因为出行限制林渺现在还不太了解外面的世界变成了怎样一副样子。

自那场胜利后,那是勃伦克意气风发的时刻。

在罗塞的作风也愈加霸道起来。

当然,那场胜利带来了很多变化。

比如反抗军势力的消退,治安警察血腥的镇压,或是其他什么还在谋划里等待落地成果实的阴谋。

这种阴谋距离普通人太远,往往等到察觉时普通人能做的第一件事就是想办法接受。

宵禁管制,食物定量配给,药品管控,罪犯打击……这些以往已经实行的政策仍继续实行,对普通人影响比较大的另一件事是反抗军势力的消退。

比起以往来说,普通人倒是可以更大胆出行,而不用害怕某个角落里藏有炸弹,整个罗塞的罪犯也都快被抓干净了,在治安层面上,勃伦克的治安警察们的确“功劳卓著”。

不过这种卓著的功劳对普通人又产生了另一层威胁,因为他们发现现在勃伦克的治安势力已经延伸到了每个角落。

很不幸的是,上一年的勃伦克治安警察们和罗塞平民的关系就够差,现在更是差得无以复加。

在勃伦克在战场上最焦灼艰难的时候,罗塞刺杀频发,自那个时候起,那股仇视的风气就已经渐渐起来。

现在勃伦克赢了,反抗军几乎没了,罗塞降格为他们手里的羔羊,胜利者凌驾于羔羊。

报纸上都是勃伦克的宣传,举报之风渐起。

要注意动作,言行,乃至于眼神,否则可能会激怒那些脾气暴躁的治安警察们,你也不能赌面前的这个治安警察是个愿意分辨是非执法文明的好警察。

而且光是不小心引起他们的注意就已经足够吓人。

小托克也是鼓足了勇气出远门来到这里,来到被勃伦克士兵守着、住着勃伦克军官的别墅里寻求帮助。在趁着母亲睡着的时候。

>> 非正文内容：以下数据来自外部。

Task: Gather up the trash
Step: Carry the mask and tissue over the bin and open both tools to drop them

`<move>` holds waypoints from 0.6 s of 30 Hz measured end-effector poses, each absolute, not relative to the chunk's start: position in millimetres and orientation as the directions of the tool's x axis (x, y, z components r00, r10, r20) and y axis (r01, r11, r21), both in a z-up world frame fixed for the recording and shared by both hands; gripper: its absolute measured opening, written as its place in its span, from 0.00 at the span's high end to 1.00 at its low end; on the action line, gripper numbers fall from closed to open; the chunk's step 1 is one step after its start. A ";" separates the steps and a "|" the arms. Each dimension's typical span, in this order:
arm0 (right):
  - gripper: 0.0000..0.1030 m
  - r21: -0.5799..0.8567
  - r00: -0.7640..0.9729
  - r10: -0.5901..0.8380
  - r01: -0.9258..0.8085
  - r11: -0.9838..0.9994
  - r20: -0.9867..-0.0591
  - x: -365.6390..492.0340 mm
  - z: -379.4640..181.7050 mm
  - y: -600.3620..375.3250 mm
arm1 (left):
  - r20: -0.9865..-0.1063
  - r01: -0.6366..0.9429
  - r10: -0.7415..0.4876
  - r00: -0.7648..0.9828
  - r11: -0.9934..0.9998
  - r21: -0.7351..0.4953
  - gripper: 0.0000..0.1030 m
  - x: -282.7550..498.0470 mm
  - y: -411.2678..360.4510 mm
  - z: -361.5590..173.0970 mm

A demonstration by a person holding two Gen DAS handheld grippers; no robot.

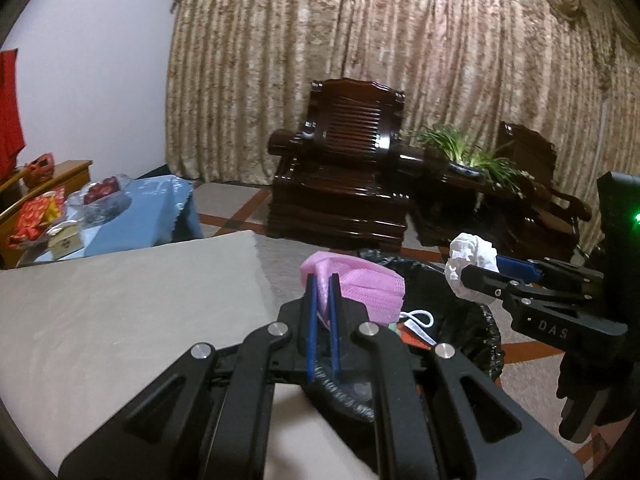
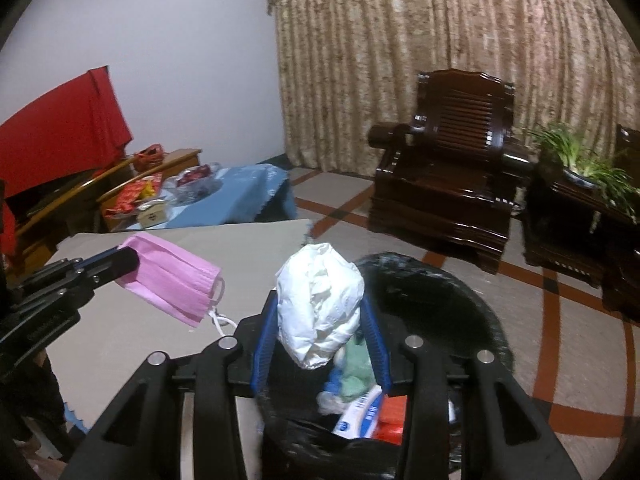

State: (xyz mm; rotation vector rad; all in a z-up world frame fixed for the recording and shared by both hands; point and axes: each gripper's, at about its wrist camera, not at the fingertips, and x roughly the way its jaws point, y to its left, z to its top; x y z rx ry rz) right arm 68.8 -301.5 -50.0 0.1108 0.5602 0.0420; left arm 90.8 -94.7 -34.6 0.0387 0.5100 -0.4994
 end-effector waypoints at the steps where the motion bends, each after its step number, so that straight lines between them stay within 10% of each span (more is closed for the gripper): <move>1: 0.61 0.112 0.844 0.058 0.002 0.994 -0.533 69.8 -52.2 -307.4 | -0.480 0.474 -0.454 0.751 0.876 -0.087 0.95 93.9 -100.1 -36.2; 18: 0.61 0.097 0.796 -0.035 0.118 0.988 -0.604 97.6 -95.7 -368.8 | -0.575 0.567 -0.498 0.649 0.820 -0.071 0.95 149.7 -187.5 -91.5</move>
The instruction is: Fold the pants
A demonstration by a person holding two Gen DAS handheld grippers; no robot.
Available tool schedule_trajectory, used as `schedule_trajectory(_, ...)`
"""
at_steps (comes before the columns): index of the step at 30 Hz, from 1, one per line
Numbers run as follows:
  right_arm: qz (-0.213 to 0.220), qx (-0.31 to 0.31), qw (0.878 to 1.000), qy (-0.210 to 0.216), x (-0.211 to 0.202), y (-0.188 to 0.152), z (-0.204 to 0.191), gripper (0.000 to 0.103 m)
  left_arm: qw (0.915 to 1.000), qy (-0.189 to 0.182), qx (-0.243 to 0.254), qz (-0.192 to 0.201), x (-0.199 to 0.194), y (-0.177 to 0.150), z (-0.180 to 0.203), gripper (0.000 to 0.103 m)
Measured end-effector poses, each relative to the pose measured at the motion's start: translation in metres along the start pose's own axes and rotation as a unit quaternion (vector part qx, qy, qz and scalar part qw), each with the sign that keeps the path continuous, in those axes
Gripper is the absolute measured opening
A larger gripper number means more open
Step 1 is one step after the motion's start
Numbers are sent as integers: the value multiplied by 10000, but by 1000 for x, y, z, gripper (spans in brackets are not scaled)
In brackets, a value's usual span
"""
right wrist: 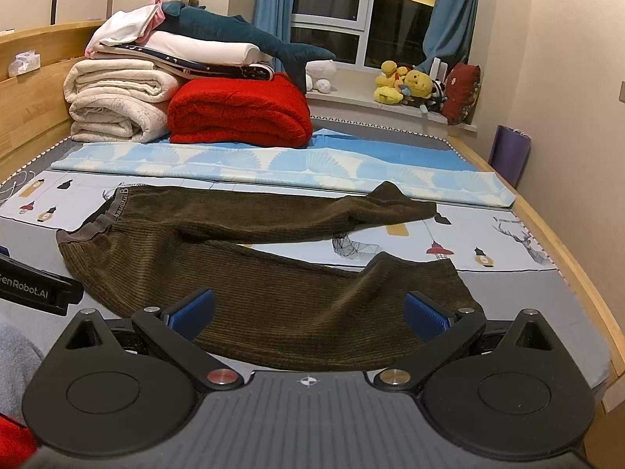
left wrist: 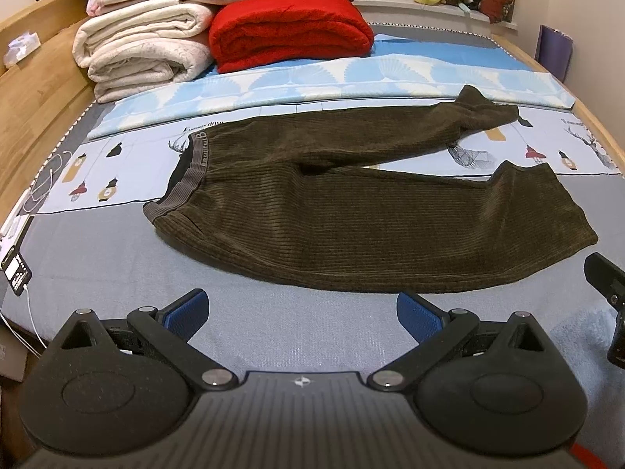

或者说,他年龄还很小,并不懂什么叫做勇气,但他得为妈妈找一些食物。

昨天他就已经来过一次了,好在他运气很好,今天就碰到了夫人。

听闻小托克的话,林渺摸了摸他脑袋,又问起他知不知道他妈妈是生了什么病。

小托克做了回答。

林渺决定帮他们,便伸手去衣兜里取钱,可是一伸手,突然就只碰到了装着香烟的包装外盒。

她顿时手指一颤,好像碰到了什么洪水猛兽,忙将手抽出来。

“……你在这里等我一下。”林渺告诉托克。

很快,她回到房间里取出一部分钱,又到厨房用纸包了些食物和药带出来,全部都给了托克。

林渺知道艾丽莎胆子小。

之前在别墅工作的时候,艾丽莎就对菲洛茨一直战战兢兢,但是她对孩子很好,也将托克教养的很好。

当初要离开别墅的事,大家也是没办法,那个时候别墅所有人都遭到生命威胁,她理解艾丽莎的选择,她也不能绑着所有人都要和她留在别墅里每日提心吊胆。

林渺同样清楚自己的处境,所以她帮不了他们太多,只能临时救急。

而这份帮助,如果能让他们多一分渡过难关的希望……她就是开心的!

“谢谢夫人!”

托克接过东西,说了好几次谢谢夫人,小孩子都忍不住要哭出来高兴又委屈地去揉眼睛。

准备离开时候又给她深深鞠了一躬才迈着小腿跑开。

林渺看着托克离开的小背影,她的心情莫名好了些。

阳光照耀在身上,将那些刚从她体内散出来的冷郁,还被来得及躲藏就被立刻消弭杀死在空气中。

一方面她感到高兴,可是另一方面,她又变得有些沉默。

林渺从衣兜里取出那盒香烟,看了又看,脑子不觉回想起那些不虞的事情来,全都和她这阵子的混账事有关。

……她难道要一直这样不清醒下去吗?她的后半辈子难道就要一直这样浑浑噩噩,克诺德不放过她,她就要这样自己毁掉自己吗?

这个问题的答案实在太简单了,不过接受却没那么容易。

她在原地站了好一会儿,一旁的佐恩下士正想问她怎么了,林渺突然却转过头来,毫无防备的一个动作将手里的香烟抛起,而后直接落在他怀里。

“听说在战场上,香烟是硬通货呢。”林渺笑了下,随意靠在铁门上。

不过显而易见,她的神情似乎随着这一抛,整个人都轻松了不少。

接过烟的佐恩下士愣了愣,不知道发生了什么,不过他还是耸耸肩:“是有这个说法。”

实际上,在罗塞也算。

“那就都留给你们吧。”

林渺决定戒烟,戒酒。

尽管她的出行依旧受到限制,尽管克诺德还常过来与她一起用餐,在她自己的家里,她毫无决定权,毫无自由可言。

但她不想就在这里毁了自己。

克诺德送来的烟酒大部分都进了别墅里小士兵的嘴里,现在在别墅里的工作可谓是一个肥差。

酒是好酒,烟是好烟,用着享受,转手卖了还能赚钱。

以前这些小士兵们自然有些抱怨,但碍于长官的命令,他们不敢说什么,而现在,情况要比起以往好多啦!

林渺干脆也借着这个机会和那些小士兵们熟络起来,毕竟他们在监视她呢,处好关系没什么坏处。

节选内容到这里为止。